- [Exercise objective]: Take each line of the entries below that contains "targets" and copy it.

○ ○ ○ ○ ○

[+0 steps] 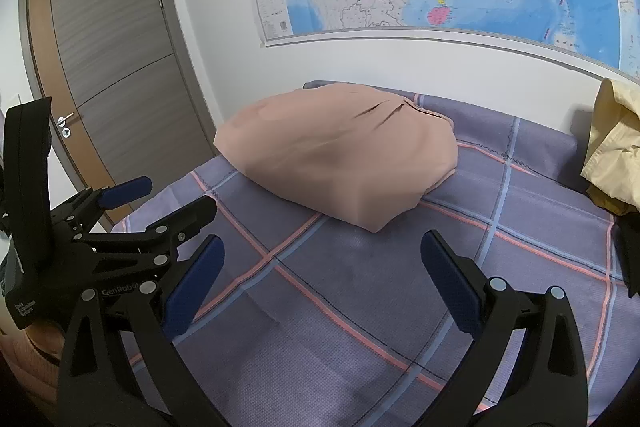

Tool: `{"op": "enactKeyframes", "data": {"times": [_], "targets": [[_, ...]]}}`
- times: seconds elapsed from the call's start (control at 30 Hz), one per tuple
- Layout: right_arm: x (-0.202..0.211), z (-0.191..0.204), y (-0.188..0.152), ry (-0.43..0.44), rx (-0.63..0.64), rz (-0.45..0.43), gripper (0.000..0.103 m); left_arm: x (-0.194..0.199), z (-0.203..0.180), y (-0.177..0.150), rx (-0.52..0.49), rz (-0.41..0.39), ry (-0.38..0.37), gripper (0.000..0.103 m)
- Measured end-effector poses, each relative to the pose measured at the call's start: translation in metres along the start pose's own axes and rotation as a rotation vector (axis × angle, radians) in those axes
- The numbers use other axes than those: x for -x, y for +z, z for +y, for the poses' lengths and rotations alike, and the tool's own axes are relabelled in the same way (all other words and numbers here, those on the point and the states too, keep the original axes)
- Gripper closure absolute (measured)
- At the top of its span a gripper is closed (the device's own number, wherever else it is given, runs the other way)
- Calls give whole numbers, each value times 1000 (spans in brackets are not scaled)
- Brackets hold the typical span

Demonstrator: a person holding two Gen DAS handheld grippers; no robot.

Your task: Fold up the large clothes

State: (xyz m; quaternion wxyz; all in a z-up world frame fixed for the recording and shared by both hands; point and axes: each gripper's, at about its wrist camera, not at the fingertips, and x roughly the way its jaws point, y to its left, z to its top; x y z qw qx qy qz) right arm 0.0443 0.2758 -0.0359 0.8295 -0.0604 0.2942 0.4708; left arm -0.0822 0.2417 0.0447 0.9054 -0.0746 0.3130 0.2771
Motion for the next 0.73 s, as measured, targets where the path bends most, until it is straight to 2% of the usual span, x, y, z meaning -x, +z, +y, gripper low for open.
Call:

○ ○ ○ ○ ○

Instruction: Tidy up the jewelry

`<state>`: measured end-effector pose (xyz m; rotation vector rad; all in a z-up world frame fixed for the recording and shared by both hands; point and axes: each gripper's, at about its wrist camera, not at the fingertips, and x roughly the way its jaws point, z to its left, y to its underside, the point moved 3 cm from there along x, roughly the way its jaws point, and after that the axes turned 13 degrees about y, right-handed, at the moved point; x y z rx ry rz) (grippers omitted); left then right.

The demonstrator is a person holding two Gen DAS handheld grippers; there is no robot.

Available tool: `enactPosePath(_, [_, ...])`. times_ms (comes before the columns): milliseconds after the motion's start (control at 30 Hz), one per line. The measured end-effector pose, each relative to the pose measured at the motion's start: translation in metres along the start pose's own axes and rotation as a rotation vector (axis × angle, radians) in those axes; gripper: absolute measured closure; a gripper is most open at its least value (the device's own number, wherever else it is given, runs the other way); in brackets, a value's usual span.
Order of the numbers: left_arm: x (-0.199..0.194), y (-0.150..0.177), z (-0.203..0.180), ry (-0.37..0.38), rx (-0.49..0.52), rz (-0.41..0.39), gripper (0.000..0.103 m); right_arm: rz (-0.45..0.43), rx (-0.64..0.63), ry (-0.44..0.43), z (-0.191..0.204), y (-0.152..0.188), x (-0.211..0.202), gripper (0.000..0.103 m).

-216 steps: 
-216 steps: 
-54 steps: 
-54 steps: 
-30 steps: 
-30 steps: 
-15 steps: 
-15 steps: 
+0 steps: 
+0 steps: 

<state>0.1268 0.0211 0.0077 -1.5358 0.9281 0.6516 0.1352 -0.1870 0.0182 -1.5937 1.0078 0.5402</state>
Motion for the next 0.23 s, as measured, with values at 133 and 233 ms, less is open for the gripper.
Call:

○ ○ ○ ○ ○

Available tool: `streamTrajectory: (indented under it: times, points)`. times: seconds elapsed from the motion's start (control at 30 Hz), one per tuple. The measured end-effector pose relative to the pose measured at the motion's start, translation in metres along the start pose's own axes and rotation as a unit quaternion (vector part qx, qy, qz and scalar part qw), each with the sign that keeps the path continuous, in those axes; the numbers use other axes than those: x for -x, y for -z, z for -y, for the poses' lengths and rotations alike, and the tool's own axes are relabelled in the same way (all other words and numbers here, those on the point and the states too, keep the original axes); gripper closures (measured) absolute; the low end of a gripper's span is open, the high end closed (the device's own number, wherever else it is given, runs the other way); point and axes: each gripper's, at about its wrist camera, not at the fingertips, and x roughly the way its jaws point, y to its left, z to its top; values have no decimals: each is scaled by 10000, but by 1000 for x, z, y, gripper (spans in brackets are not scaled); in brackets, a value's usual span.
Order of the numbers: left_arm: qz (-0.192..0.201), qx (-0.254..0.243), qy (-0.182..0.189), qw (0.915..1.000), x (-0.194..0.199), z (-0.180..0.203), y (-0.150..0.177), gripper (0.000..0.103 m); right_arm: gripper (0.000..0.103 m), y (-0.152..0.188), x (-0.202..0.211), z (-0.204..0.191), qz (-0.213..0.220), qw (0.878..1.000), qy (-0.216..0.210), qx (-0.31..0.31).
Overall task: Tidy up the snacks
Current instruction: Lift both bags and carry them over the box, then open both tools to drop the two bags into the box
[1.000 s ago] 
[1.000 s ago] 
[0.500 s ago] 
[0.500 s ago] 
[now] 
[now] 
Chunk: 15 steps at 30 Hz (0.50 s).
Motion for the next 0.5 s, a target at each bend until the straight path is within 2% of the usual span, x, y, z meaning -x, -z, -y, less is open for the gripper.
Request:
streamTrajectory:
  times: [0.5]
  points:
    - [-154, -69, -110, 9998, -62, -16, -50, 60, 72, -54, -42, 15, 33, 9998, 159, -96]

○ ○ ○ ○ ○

- [Result below]:
Tool: `{"op": "enactKeyframes", "data": {"times": [_], "targets": [[_, ...]]}}`
Motion for the next 0.73 s, as measured, targets where the path bends most, until it is straight to 2% of the usual span, x, y, z meaning -x, +z, +y, gripper low for open.

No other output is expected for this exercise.